WHAT IS REQUIRED: In the entries below, how many lines hold the string "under"? Give only the number.

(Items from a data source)
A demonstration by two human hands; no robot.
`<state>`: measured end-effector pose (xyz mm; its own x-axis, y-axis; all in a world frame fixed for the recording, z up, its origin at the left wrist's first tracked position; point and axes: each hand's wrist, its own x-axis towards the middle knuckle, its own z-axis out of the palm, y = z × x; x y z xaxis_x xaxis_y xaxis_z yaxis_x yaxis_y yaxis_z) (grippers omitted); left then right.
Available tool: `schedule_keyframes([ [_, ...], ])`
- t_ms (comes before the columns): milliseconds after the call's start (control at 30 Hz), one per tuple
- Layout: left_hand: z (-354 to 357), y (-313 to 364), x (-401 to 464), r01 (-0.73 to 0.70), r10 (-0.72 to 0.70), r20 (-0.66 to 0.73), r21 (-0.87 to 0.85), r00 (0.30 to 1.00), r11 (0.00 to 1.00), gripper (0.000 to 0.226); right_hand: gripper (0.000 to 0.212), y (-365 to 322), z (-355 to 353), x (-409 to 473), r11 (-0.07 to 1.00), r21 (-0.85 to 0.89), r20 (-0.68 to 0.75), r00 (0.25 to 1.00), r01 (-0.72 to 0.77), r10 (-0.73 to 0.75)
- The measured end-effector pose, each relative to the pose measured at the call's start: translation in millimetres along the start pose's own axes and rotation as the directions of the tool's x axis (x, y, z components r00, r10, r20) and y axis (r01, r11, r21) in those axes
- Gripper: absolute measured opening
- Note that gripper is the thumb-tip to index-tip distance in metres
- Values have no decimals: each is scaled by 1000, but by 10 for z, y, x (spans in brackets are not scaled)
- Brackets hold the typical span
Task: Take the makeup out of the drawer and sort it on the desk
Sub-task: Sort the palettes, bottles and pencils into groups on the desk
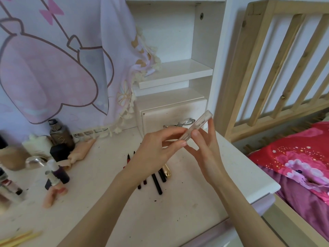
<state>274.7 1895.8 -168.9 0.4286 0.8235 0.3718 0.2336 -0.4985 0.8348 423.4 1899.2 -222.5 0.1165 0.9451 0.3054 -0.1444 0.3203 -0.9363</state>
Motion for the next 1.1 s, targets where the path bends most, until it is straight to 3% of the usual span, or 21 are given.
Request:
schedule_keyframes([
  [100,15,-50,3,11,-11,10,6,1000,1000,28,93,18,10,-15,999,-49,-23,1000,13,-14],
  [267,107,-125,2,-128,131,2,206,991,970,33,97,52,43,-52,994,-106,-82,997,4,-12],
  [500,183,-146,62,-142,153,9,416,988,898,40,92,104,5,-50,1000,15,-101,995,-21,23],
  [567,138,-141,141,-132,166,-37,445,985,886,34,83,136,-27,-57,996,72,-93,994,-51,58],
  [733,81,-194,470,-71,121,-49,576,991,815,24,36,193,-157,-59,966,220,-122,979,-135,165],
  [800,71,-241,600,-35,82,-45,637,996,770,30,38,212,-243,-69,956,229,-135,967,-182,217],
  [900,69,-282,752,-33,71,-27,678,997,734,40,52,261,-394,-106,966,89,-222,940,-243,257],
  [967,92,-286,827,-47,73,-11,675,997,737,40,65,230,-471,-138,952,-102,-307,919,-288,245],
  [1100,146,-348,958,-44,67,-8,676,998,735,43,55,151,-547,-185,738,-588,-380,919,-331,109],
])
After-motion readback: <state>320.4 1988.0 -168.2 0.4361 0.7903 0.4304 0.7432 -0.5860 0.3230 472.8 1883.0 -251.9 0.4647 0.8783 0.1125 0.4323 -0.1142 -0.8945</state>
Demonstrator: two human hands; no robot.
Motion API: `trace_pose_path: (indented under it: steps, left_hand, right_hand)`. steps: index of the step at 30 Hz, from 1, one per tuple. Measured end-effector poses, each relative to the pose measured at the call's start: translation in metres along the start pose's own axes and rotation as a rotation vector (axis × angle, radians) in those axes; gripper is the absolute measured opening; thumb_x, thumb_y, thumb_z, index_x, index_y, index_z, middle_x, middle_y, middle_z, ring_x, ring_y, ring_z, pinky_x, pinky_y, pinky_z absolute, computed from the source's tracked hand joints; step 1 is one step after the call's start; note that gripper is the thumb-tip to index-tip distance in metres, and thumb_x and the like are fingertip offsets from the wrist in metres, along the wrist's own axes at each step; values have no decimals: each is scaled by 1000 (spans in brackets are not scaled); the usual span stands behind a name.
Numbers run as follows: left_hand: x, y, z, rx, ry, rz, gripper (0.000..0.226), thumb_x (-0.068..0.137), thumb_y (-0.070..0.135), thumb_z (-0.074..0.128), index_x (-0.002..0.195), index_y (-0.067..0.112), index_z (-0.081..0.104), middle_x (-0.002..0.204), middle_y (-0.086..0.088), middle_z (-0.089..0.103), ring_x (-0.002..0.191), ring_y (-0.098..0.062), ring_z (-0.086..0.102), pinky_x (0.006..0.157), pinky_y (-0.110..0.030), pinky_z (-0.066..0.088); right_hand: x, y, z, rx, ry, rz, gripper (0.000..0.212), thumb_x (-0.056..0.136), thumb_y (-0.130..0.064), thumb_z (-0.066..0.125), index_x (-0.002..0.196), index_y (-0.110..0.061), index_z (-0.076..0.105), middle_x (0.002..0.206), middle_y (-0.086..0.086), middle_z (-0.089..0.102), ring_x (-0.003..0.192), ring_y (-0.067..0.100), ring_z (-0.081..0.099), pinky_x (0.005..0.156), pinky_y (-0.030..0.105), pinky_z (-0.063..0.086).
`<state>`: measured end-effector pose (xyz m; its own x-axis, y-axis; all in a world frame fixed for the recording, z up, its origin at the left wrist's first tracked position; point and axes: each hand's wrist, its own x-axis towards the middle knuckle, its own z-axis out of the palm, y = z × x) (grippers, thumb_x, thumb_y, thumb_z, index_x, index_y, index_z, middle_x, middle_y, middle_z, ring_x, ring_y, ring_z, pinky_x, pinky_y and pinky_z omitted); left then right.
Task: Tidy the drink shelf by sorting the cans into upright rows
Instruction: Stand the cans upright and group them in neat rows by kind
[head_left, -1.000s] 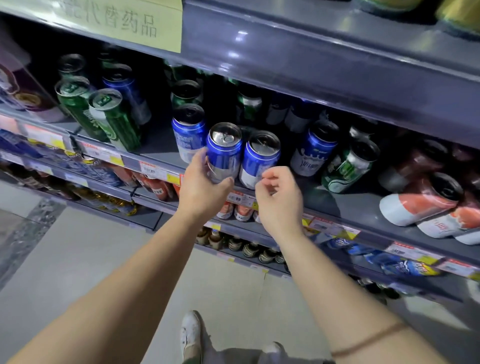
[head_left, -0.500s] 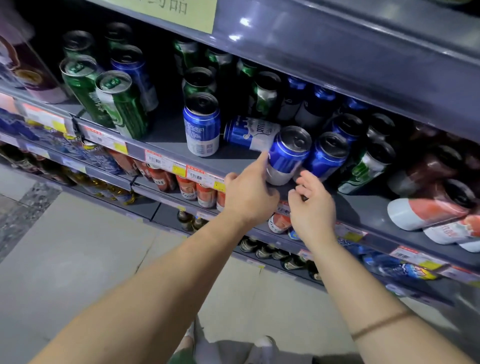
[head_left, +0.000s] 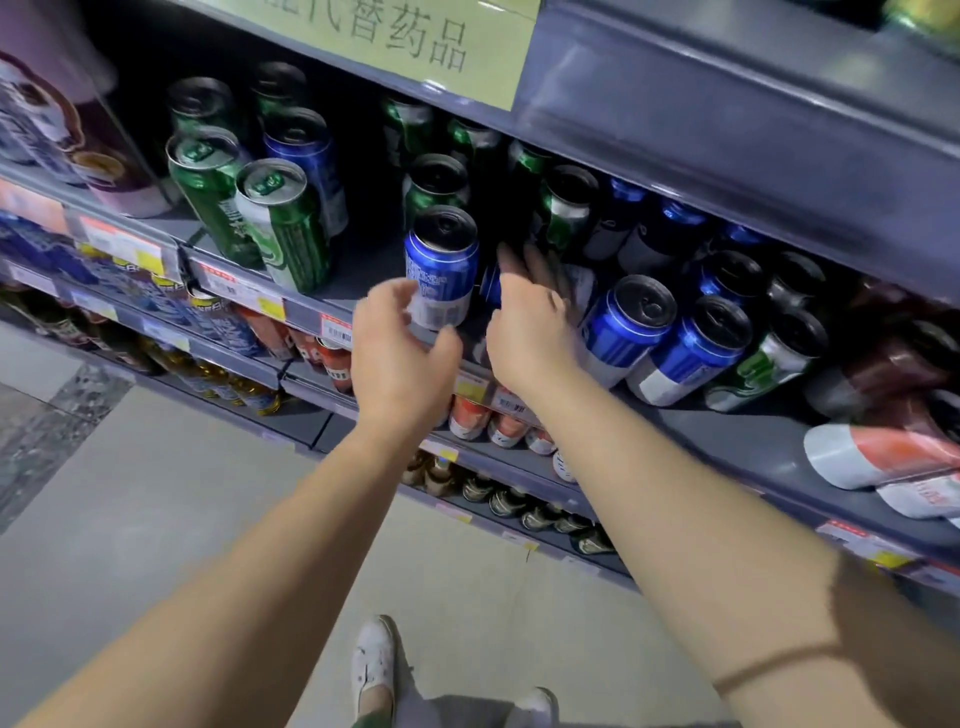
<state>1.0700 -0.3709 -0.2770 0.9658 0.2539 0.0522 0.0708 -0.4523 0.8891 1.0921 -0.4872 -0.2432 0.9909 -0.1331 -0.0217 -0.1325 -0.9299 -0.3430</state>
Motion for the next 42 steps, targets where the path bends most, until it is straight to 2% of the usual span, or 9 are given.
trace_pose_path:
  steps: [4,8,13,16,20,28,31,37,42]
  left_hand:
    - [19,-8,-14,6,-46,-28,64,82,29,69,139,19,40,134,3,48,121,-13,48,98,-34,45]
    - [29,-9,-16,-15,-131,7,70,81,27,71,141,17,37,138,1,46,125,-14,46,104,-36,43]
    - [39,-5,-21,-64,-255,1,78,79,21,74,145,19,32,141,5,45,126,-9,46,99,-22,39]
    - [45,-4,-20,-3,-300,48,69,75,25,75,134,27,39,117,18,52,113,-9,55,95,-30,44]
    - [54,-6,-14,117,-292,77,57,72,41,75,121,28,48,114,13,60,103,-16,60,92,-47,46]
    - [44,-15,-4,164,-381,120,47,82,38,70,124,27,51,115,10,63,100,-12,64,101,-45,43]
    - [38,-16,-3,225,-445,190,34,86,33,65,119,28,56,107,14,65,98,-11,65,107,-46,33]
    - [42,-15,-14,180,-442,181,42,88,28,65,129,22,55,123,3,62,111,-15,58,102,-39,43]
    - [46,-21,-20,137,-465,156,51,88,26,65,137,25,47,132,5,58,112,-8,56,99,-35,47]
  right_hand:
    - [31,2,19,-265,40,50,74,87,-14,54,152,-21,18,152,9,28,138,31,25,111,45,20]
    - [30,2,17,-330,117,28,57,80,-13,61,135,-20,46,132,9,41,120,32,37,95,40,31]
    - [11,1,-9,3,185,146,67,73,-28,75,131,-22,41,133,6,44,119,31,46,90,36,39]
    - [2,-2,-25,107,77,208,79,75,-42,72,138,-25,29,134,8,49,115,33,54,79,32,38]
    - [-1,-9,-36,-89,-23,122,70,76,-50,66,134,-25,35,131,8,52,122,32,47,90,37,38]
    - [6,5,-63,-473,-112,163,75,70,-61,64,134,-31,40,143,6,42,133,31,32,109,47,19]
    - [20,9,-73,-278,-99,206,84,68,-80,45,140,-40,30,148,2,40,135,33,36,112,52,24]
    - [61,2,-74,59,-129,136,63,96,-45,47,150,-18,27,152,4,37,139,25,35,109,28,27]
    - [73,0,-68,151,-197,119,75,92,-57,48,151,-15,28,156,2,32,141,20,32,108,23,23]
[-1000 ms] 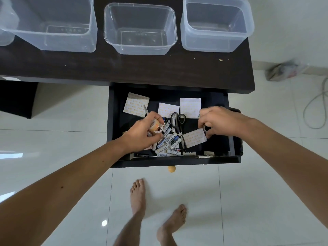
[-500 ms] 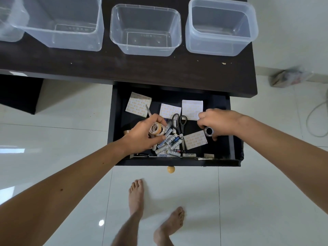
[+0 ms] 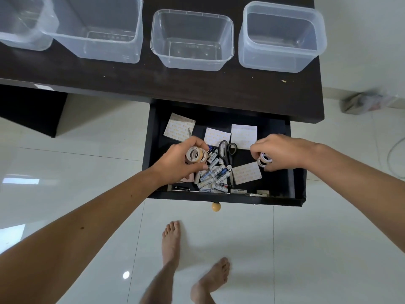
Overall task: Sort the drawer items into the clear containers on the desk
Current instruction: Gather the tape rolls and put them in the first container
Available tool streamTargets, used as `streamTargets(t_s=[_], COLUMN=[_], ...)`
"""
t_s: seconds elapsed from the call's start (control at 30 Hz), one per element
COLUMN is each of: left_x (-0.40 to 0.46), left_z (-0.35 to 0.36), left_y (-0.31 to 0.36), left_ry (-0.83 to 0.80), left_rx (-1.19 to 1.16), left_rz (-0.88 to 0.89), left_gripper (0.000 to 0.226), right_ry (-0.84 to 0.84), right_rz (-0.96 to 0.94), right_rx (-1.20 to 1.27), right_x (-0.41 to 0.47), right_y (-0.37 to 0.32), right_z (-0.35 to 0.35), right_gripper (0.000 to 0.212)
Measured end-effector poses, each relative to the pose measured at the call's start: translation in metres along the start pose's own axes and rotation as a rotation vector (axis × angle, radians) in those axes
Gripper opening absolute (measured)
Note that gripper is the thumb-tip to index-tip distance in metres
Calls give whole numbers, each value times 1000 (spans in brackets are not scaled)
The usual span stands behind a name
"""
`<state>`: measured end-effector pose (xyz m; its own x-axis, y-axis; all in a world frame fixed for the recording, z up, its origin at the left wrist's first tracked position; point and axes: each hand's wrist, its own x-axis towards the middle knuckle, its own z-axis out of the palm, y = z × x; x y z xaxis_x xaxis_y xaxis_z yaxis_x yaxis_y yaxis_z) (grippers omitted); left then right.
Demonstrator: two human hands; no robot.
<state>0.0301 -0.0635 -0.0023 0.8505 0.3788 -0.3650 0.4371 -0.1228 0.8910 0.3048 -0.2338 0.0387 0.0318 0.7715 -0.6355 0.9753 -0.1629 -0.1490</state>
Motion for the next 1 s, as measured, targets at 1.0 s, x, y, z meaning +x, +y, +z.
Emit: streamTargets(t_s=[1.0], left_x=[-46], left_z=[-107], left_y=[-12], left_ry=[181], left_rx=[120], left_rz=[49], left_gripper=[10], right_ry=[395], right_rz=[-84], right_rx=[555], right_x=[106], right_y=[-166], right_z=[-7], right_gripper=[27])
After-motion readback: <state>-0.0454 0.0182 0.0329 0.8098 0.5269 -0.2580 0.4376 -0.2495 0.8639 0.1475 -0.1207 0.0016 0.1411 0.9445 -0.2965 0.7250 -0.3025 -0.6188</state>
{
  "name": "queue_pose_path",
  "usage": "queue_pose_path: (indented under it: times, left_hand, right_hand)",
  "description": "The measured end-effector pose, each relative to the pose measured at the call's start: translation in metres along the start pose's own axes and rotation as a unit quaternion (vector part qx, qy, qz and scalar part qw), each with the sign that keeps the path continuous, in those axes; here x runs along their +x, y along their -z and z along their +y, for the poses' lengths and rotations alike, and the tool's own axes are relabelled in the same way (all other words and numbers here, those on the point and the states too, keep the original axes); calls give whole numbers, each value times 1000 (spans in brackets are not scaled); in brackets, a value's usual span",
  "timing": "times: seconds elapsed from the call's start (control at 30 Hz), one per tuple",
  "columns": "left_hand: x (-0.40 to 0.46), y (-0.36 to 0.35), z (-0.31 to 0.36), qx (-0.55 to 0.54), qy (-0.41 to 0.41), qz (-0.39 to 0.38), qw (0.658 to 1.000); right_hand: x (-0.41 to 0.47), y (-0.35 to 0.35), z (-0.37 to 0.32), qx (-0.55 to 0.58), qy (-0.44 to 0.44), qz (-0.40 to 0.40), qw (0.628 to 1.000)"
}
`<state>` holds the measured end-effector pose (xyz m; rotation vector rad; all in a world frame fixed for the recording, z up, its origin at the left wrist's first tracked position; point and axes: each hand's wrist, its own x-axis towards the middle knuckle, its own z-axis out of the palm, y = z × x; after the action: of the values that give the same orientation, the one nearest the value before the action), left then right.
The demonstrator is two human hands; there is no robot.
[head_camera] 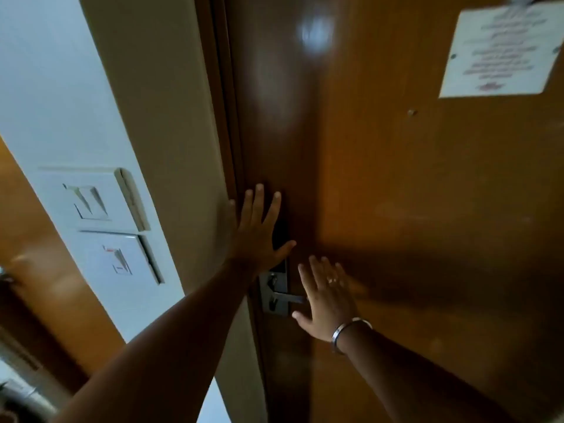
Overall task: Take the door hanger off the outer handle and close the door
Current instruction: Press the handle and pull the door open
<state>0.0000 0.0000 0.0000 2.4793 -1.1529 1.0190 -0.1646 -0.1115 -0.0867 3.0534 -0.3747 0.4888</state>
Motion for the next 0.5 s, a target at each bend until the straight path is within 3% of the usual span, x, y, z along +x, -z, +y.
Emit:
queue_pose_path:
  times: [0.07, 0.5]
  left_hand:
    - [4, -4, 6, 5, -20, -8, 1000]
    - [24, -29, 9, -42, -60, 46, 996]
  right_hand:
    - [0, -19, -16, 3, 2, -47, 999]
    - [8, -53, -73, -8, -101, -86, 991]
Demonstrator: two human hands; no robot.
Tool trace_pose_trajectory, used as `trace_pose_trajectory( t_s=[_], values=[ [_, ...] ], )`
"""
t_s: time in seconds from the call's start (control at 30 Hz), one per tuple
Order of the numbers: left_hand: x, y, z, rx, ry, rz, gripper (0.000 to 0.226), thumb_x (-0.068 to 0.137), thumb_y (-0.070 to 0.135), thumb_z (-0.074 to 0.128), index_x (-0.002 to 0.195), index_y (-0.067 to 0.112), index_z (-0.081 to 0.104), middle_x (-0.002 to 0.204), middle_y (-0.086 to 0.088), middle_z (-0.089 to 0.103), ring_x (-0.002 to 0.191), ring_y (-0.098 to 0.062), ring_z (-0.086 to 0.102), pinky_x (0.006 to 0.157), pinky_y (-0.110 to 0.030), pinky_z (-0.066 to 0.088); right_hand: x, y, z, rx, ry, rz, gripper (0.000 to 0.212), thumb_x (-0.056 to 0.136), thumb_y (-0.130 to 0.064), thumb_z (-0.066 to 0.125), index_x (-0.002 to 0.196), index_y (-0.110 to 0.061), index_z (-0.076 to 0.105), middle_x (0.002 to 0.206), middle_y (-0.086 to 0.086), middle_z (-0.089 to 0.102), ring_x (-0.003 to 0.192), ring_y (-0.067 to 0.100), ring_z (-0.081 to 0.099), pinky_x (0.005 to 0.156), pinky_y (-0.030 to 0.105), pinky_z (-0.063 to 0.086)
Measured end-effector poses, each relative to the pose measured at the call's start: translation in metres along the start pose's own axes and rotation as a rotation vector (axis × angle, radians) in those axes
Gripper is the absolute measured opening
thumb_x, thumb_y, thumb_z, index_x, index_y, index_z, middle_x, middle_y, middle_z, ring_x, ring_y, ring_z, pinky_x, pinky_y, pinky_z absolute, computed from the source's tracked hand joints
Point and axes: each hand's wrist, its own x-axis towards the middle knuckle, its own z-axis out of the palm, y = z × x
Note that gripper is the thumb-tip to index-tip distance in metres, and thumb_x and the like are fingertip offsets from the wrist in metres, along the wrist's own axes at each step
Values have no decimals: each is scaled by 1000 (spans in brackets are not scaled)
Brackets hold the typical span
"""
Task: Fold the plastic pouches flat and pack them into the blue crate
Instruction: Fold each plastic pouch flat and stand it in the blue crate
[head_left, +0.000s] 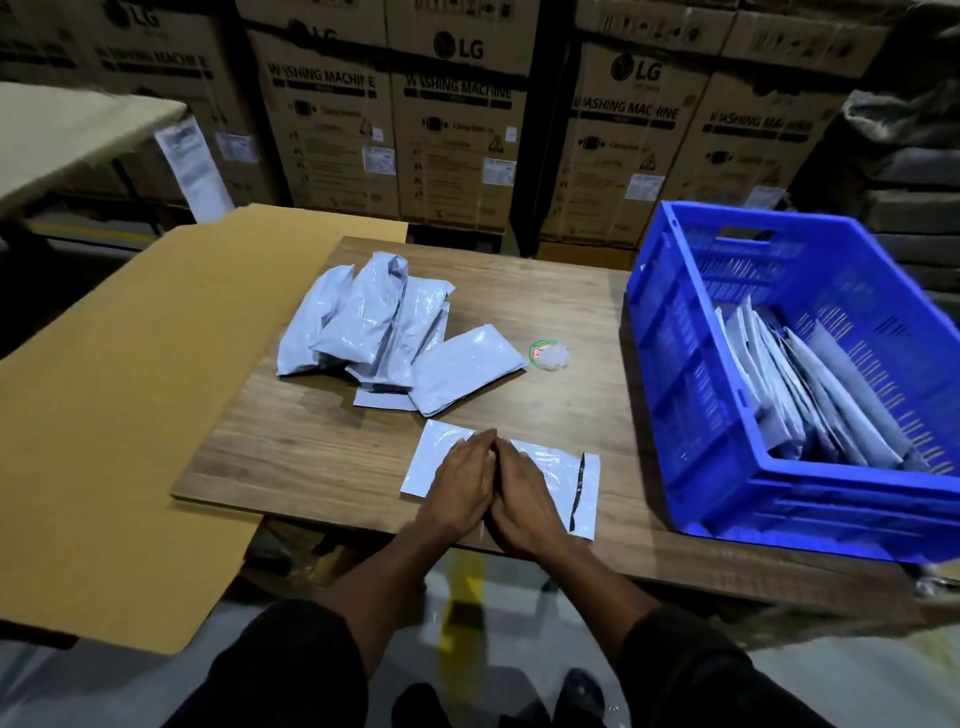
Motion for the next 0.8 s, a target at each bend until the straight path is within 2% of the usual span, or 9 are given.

RESULT BELOW: 2